Target is getting people into its stores and to its website and, for the first time in a while, getting them to buy more apparel, where comps grew by more than 3 percent in the second quarter, a 5 percent swing for the better when compared with the first quarter. 

“Our apparel team has done a fantastic job of incorporating great design, newness and value throughout their assortment, most notably in our All in Motion brand, which delivered growth in the low teens,” Cornell told analysts. 

Design, newness and value are all retail classics.

At Gap Inc. — where president and CEO Richard Dickson is working to turn the ship and is touting six consecutive quarters of market share gains — brand is very much in focus. 

“We remain focused on driving relevance and revenue by executing on our brand reinvigoration playbook,” Dickson said. “We are building stronger brand identities, supported by trend-right products, amplified through more compelling storytelling with an innovative media mix that is translating to greater cultural relevance.”

The retail challenges of 2024, it seems, require not necessarily a whole new set of skills, but modern updates of the skills that were well honed by 2004. 

Fashion is finding its roots just as it heads into a make or break holiday season, which will be something like a game of chicken between consumers and retailers. 

There are only 27 days between Thanksgiving and Christmas, five fewer than last year — a tough set up given that, while shoppers have showed up for holiday shopping, many are also waiting until the very last minute to make many purchases. How that collides with a holiday season that is starting earlier than ever, remains to be seen this year.

Calvin McDonald, CEO of Lululemon Athletica Inc., told analysts that, “Our full-year revenue guidance acknowledges the uncertainty around the shorter holiday shopping season and the U.S. election in quarter four.” 

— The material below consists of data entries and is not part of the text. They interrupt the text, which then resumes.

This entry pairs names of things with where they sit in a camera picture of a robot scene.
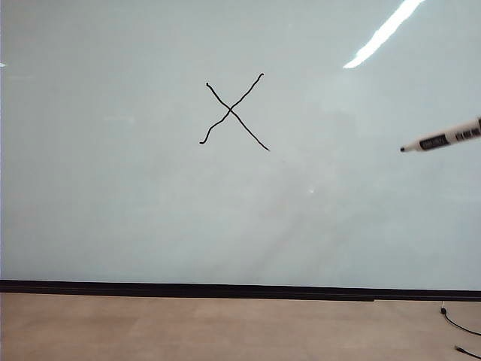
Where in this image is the white black whiteboard marker pen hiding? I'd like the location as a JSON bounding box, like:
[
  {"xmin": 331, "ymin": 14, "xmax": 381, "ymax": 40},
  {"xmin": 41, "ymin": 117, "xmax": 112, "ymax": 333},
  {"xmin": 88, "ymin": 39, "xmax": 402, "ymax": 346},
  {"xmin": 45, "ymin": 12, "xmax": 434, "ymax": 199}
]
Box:
[{"xmin": 399, "ymin": 117, "xmax": 481, "ymax": 153}]

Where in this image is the thin black cable with plug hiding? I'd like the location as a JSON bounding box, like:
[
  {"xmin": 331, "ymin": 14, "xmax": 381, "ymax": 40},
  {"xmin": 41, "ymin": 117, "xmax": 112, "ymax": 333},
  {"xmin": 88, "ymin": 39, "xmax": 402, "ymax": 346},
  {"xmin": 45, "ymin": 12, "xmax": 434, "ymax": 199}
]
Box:
[{"xmin": 454, "ymin": 344, "xmax": 481, "ymax": 359}]

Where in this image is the black whiteboard pen tray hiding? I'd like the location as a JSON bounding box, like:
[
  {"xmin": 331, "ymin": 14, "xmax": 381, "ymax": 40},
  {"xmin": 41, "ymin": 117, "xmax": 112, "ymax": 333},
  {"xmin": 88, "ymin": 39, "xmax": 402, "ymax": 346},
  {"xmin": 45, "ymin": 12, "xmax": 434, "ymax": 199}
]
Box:
[{"xmin": 0, "ymin": 290, "xmax": 376, "ymax": 303}]

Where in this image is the thin black cable with connector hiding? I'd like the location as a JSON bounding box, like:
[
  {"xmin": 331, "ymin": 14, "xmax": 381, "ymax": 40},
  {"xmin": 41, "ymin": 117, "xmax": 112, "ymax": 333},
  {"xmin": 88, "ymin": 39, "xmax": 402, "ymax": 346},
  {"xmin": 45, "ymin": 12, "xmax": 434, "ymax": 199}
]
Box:
[{"xmin": 440, "ymin": 305, "xmax": 481, "ymax": 336}]

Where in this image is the large white whiteboard black frame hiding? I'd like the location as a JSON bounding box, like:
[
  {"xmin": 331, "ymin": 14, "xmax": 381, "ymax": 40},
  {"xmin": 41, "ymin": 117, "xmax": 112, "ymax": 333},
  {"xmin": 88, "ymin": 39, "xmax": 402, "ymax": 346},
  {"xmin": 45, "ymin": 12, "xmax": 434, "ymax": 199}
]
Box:
[{"xmin": 0, "ymin": 0, "xmax": 481, "ymax": 302}]

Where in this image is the black drawn cross mark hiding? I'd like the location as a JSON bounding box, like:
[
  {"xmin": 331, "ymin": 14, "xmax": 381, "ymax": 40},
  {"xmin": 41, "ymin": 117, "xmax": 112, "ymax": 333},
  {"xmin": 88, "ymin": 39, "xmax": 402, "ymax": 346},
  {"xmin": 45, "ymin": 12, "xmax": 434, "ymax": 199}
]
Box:
[{"xmin": 198, "ymin": 72, "xmax": 271, "ymax": 153}]

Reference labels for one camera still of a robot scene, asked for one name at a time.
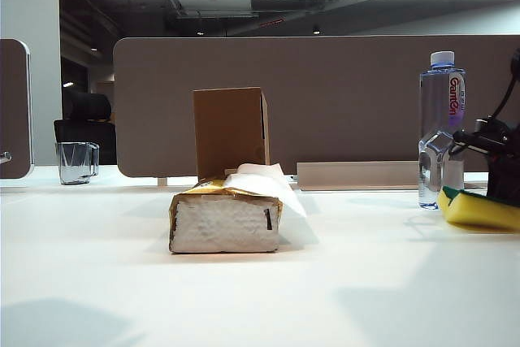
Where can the gold wrapped tissue pack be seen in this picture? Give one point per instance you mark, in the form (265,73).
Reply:
(223,223)

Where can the silver metal clip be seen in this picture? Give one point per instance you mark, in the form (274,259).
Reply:
(5,157)

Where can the brown cardboard box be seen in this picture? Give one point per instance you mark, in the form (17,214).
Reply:
(227,129)

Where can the clear glass mug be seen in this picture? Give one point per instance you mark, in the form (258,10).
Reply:
(75,162)

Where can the black office chair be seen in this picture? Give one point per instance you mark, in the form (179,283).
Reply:
(87,119)

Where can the wide brown desk divider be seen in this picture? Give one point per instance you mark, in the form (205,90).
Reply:
(345,99)

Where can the narrow brown desk divider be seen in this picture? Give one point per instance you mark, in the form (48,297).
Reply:
(12,107)

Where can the yellow sponge with green scourer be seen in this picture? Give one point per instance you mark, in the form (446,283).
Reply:
(483,211)

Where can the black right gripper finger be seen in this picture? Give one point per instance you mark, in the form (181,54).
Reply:
(503,168)

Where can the clear Ganten water bottle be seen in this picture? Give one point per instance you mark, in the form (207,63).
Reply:
(438,119)

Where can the white tissue sheet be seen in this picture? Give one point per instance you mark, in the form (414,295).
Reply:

Lululemon is expecting revenue growth of about 6 percent to 7 percent this year, excluding an extra week in the fiscal calendar, on par with performance in the second quarter. And while that’s not the growth that the market had come to expect from Lululemon, McDonald said the company is still on target to double its top line between 2021 and 2026, growing to $12.5 billion.

“We plan for our penetration of newness to improve in the second half of 2024, and we expect to be back to our historical levels of newness as we start 2025,” the CEO said.

Newness, that age-old virtue of retail, is new again.